Transcribe word for word the lines below from the line with "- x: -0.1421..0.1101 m" through the line with "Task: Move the", ends included.

(Source data)
§

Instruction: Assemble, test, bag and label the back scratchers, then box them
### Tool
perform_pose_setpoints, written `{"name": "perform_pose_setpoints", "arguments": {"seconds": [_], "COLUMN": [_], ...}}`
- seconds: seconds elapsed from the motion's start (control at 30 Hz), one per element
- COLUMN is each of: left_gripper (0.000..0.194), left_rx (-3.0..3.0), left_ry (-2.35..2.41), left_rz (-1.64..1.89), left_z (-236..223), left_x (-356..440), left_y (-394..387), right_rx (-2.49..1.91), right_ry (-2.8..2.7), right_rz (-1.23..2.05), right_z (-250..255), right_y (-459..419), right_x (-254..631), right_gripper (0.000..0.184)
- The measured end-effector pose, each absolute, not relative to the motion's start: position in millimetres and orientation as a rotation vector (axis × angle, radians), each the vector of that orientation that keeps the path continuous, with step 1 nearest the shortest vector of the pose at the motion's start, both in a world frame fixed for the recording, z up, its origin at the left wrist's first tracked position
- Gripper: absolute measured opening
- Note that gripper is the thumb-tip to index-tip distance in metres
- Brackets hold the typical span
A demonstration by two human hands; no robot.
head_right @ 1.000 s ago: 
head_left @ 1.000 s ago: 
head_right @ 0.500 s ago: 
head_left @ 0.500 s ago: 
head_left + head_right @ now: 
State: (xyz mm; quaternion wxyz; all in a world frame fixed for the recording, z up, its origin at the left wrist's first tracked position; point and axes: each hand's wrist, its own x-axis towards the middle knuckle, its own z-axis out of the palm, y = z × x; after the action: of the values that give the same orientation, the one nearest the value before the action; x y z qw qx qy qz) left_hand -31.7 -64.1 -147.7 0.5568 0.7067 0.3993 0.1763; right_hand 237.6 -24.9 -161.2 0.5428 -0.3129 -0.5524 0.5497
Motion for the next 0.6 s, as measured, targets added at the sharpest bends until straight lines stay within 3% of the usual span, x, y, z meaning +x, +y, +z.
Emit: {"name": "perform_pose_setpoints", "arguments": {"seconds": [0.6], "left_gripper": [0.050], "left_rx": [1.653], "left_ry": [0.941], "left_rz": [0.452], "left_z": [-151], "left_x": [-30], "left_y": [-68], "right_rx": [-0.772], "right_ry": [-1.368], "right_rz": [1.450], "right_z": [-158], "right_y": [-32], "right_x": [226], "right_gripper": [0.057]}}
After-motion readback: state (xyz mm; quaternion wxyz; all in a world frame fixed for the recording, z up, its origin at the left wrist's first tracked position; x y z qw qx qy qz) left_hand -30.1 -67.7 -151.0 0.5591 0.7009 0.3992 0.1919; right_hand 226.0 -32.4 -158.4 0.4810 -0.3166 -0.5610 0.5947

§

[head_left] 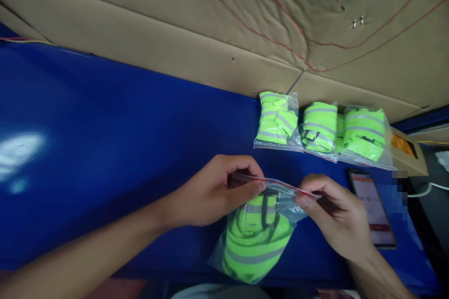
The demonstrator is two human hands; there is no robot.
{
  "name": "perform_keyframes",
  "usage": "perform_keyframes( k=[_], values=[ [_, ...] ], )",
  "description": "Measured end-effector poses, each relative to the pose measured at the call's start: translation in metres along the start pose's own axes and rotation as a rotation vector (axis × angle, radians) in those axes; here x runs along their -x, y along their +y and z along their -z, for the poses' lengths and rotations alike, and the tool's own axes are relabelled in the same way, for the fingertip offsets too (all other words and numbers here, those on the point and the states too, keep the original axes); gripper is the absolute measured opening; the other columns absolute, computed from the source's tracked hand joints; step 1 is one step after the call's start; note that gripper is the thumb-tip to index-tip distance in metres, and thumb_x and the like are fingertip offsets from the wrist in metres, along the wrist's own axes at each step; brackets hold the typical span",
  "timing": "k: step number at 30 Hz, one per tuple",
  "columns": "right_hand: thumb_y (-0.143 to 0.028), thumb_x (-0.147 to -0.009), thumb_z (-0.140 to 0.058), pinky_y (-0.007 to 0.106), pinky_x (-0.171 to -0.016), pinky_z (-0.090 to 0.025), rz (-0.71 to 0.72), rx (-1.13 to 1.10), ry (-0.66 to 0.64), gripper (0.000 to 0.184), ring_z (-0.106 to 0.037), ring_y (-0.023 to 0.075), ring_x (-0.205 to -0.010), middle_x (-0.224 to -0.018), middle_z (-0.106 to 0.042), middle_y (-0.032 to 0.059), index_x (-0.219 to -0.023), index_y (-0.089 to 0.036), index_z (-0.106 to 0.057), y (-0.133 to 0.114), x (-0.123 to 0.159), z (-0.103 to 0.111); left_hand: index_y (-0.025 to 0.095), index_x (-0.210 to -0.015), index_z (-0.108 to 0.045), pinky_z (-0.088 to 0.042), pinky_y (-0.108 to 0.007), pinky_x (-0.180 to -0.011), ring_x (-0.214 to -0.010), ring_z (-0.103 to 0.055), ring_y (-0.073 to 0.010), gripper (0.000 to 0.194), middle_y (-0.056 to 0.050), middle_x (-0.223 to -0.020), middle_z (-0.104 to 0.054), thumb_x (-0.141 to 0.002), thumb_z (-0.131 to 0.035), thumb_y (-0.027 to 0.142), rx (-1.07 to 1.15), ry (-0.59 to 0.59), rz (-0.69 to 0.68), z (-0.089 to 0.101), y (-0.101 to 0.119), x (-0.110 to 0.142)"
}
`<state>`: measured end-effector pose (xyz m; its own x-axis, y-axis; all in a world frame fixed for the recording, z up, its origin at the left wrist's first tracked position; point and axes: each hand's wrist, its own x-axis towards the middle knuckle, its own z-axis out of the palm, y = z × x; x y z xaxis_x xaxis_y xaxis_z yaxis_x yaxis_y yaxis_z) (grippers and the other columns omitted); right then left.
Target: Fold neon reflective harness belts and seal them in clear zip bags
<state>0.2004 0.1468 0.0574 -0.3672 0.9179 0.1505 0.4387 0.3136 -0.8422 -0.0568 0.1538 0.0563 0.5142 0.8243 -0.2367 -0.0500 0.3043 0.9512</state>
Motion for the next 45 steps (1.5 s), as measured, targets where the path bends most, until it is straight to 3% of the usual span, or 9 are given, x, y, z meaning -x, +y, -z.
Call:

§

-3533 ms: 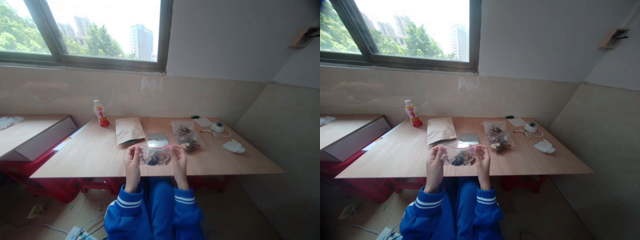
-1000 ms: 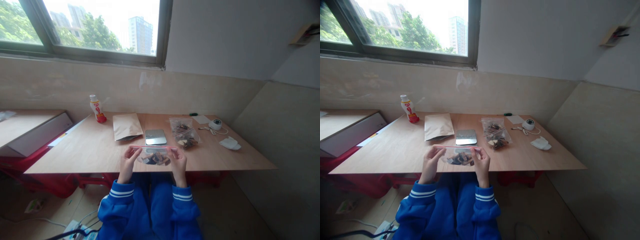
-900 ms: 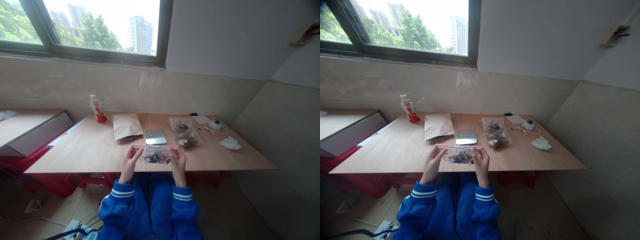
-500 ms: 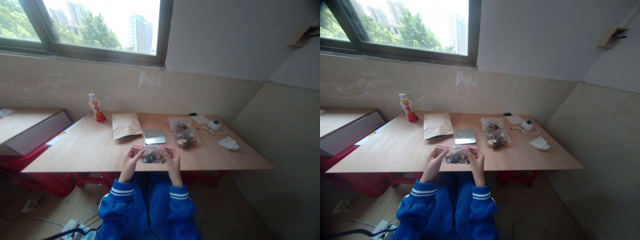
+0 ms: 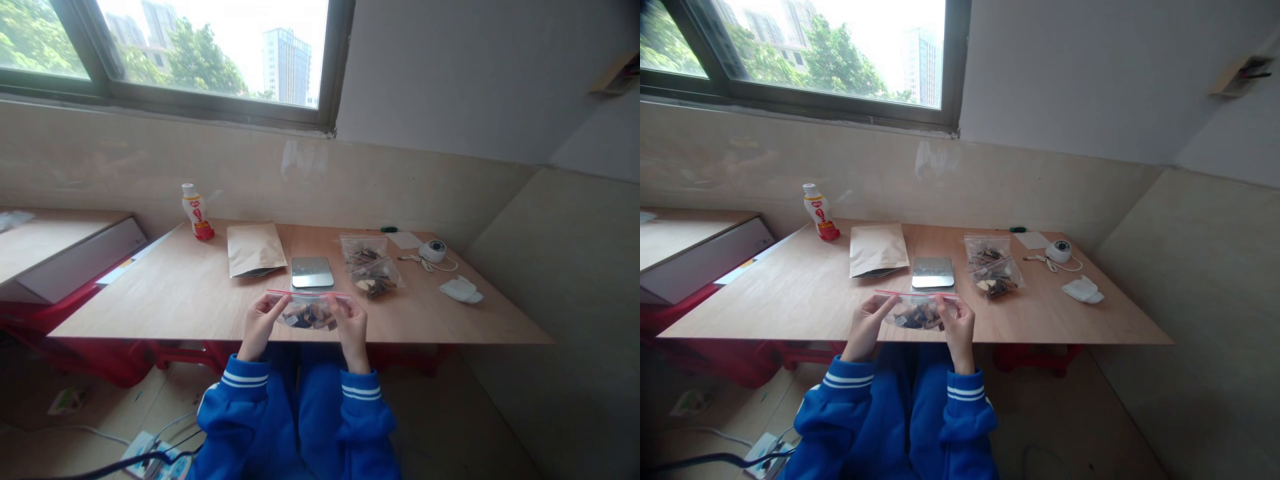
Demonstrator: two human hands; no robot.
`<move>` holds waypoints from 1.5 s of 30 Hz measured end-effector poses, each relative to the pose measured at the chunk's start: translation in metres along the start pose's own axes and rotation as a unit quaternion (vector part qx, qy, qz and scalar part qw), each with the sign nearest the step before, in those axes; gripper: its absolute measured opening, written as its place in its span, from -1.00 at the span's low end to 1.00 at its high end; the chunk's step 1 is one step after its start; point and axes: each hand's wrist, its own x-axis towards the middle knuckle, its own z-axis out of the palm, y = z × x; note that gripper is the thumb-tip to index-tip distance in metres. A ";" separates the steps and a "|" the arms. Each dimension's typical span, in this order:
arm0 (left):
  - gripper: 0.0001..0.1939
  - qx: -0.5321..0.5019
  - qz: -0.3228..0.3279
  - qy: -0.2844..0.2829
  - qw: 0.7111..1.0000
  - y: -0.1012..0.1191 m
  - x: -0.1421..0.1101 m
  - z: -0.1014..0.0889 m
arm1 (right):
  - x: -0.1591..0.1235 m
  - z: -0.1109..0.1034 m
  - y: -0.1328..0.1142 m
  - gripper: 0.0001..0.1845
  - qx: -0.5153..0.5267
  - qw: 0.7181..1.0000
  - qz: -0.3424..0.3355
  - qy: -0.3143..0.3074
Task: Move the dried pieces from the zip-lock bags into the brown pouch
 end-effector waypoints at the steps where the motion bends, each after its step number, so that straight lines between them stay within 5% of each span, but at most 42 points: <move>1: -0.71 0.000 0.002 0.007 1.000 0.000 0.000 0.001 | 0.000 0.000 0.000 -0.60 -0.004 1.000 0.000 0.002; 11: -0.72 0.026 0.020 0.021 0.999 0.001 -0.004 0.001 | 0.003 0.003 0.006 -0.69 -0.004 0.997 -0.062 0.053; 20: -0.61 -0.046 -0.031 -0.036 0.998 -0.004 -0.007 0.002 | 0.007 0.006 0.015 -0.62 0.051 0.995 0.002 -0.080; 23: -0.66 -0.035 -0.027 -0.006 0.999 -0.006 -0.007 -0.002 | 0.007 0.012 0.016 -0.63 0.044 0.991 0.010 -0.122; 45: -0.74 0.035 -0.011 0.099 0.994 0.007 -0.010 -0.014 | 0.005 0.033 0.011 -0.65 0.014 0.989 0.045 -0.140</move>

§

> _ANSWER FOR THIS EXERCISE_
  - x: -0.1421..0.1101 m
  - z: -0.1014..0.0889 m
arm1 (right):
  - x: -0.1591..0.1235 m
  - z: -0.1109..0.1034 m
  - y: -0.1328..0.1142 m
  - gripper: 0.0001..0.1845
  - qx: -0.5153..0.5267
  - qw: 0.7181..1.0000
  - qz: -0.3424..0.3355
  - qy: -0.3143..0.3074
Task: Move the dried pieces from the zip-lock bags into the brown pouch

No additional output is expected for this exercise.